■ Work instructions: Make an exact copy of the data below, leaving out every picture.

■ Task input:
┄┄┄┄┄┄┄┄┄┄
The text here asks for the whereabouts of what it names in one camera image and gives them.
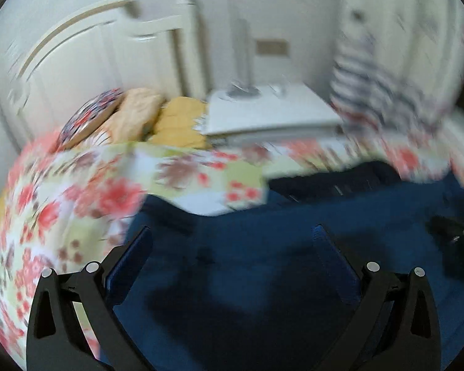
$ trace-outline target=light switch
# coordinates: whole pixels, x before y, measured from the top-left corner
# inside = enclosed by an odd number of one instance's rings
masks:
[[[289,50],[289,42],[285,39],[256,39],[256,54],[258,56],[288,57]]]

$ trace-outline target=screw
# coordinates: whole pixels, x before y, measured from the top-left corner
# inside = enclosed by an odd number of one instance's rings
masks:
[[[100,267],[100,264],[98,262],[90,262],[87,266],[86,266],[86,271],[90,274],[96,272]]]
[[[42,277],[49,277],[51,274],[52,274],[52,270],[50,267],[46,267],[45,269],[43,269],[43,271],[41,272],[41,276]]]
[[[380,265],[378,265],[376,262],[368,262],[366,267],[370,272],[378,272],[380,270]]]
[[[424,269],[422,267],[414,268],[414,273],[416,274],[416,276],[419,276],[419,277],[423,277],[424,275],[426,275],[426,273],[424,273]]]

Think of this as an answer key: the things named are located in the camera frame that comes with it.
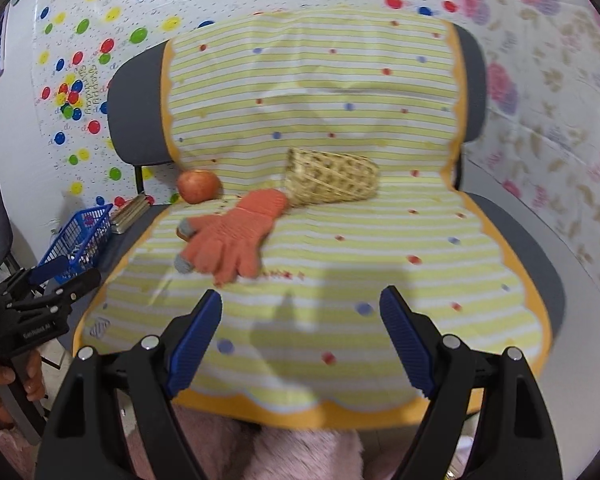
┄┄┄┄┄┄┄┄┄┄
■ Answer to this problem:
The text here asks for the whereabouts of what it names in one camera image and gives them.
$ trace-outline target=light switch
# coordinates: whole pixels, x before y, measured from the top-left corner
# inside = enclosed by an odd number of one instance's rings
masks:
[[[289,50],[289,42],[285,39],[256,39],[256,54],[258,56],[288,57]]]

$ trace-outline target=screw
# coordinates: whole pixels, x before y, measured from the top-left corner
# inside = enclosed by an odd number of one instance's rings
masks:
[[[100,267],[100,264],[98,262],[90,262],[87,266],[86,266],[86,271],[90,274],[96,272]]]
[[[42,277],[49,277],[51,274],[52,274],[52,270],[50,267],[46,267],[45,269],[43,269],[43,271],[41,272],[41,276]]]
[[[380,265],[378,265],[376,262],[368,262],[366,267],[370,272],[378,272],[380,270]]]
[[[424,269],[422,267],[414,268],[414,273],[416,274],[416,276],[419,276],[419,277],[423,277],[424,275],[426,275],[426,273],[424,273]]]

Think of this as an answer key: the things named are located in the camera frame that comes with it.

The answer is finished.